In analyzing the dutiability of foreign vessel work, the
Customs Service has consistently held that cleaning is not
dutiable unless it is performed as part of, in preparation for,
or in conjunction with dutiable repairs or is an integral part of
the overall maintenance of the vessel. E.g., Headquarters Ruling
Letter 110841, dated May 29, 1990 (and cases cited therein). The
Customs Service considers work performed to restore a part to
good condition following deterioration or decay to be maintenance
operations within the meaning of the term repair as used in the
vessel repair statute. See generally, Headquarters Ruling
Letter 106543, dated February 27, 1984; C.I.E. 142/61, dated
February 10, 1961.
In regard to the dutiability of surveys and inspections it
should be noted that Customs has held pursuant to C.S.D. 79-277
that where periodic surveys are undertaken to meet the specific
requirements of a classification society, insurance carrier,
etc., the cost of the survey is not dutiable even when dutiable
repairs are effected as a result thereof. This is as
distinguished from a survey, regardless of how titled, whose
source is a carrier-initiated maintenance and repair or other
program, scheduled or otherwise. Applicants seeking a
nondutiable determination regarding ABS surveys must submit both
the invoice and the corresponding report (Ruling Letter 110710).

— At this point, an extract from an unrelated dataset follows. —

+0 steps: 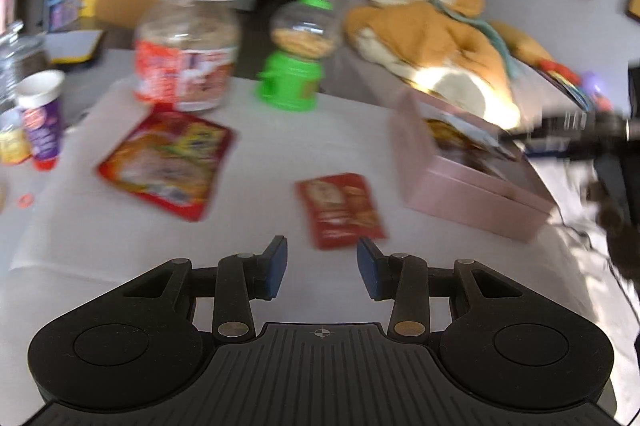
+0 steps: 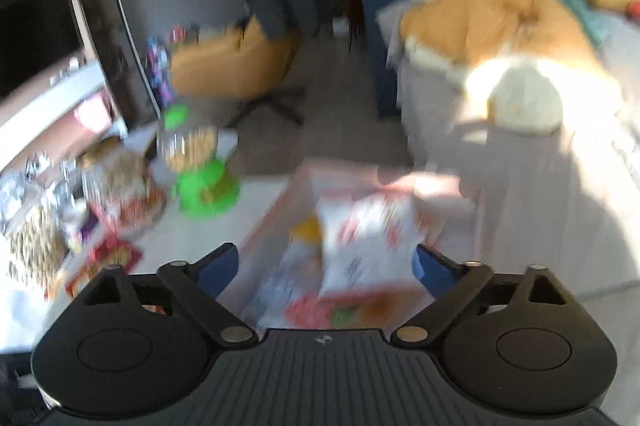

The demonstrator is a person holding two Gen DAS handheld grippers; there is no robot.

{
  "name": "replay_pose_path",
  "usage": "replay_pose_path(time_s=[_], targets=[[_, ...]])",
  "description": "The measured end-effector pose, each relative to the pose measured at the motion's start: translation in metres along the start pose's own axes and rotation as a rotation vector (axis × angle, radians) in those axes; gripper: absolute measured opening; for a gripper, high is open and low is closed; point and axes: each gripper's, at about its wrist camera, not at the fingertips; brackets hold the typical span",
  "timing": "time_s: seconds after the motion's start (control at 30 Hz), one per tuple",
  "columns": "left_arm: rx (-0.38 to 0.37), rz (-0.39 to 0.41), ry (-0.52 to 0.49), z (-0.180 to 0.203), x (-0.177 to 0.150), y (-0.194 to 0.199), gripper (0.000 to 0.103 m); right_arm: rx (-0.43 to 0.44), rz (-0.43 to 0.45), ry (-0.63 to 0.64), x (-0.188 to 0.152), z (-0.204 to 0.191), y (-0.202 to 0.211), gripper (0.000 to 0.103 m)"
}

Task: Organize snacks

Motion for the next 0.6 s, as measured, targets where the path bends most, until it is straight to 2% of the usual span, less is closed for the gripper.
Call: replay_pose_path(time_s=[0.03,0.1,0.13,0.2,0.3,0.37,0.4,0.47,0.53,0.6], targets=[[0.001,0.009,0.016,-0.008,0.000,0.002,0.043,0.008,-0.045,-0.013,-0.004,-0.001,-0.011,0.064],[0.003,0.030,0.040,-0.020,0.002,0.008,0.043,0.054,-0.132,-0.059,-0.012,0.000,-0.029,0.048],[0.004,0.041,0.046,-0.026,0.003,0.011,0.043,0.074,-0.169,-0.097,-0.014,0.004,-0.040,0.047],[0.018,0.067,0.041,-0.035,0.005,0.014,0.043,0.042,-0.204,-0.137,-0.016,0.007,-0.054,0.047],[0.074,0.109,0.022,-0.049,0.015,0.012,0.043,-0.118,-0.188,-0.071,-0.021,0.000,-0.066,0.047],[0.102,0.149,0.029,-0.060,0.029,0.008,0.043,-0.189,-0.157,-0.021,-0.020,-0.008,-0.063,0.047],[0.116,0.172,0.036,-0.066,0.038,0.005,0.043,-0.198,-0.151,-0.008,-0.020,-0.013,-0.060,0.047],[0.151,0.210,0.056,-0.078,0.057,-0.006,0.043,-0.188,-0.128,0.027,-0.019,-0.026,-0.051,0.056],[0.172,0.230,0.093,-0.092,0.076,-0.025,0.043,-0.169,-0.080,0.073,-0.019,-0.044,-0.038,0.079],[0.184,0.201,0.121,-0.104,0.090,-0.048,0.043,-0.119,-0.024,0.122,-0.022,-0.067,-0.023,0.085]])
Point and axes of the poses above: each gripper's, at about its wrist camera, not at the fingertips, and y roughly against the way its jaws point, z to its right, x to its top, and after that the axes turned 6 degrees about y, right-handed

Customs has consistently held that where the charges for
dutiable and non-dutiable items are not segregated within an
invoice, all of the charges in that invoice must be deemed
dutiable (Ruling Letter 108567). Among those items traditionally
considered non-dutiable if properly segregated are the cost of
staging and transportation.
Customs has had occasion to consider the dutiability of so-
called "overhead" charges (see Customs Ruling 111170, February
21, 1991). In that ruling, we cited a published Treasury
Decision of long standing (T.D. 55005(3), December 21, 1959),
wherein it was determined that:
Taxes paid on emoluments received by third parties
for services rendered...and premiums paid on workmen's
compensation insurance, are not charges or fees within
the contemplation of the decision of the Customs Court,
International Navigation Company v. United States, 38
USCR 5, CD 1836, and are therefore subject to duty as
components of the cost of repairs under [section 1466].
"Emoluments" as used in the cited decision would include
all wages, taxes, accounting fees, office space charges,
inventory or mark-up costs, purchasing costs, and management
fees. Certainly, general "overhead" charges such as are included
in the entry under consideration are considered dutiable.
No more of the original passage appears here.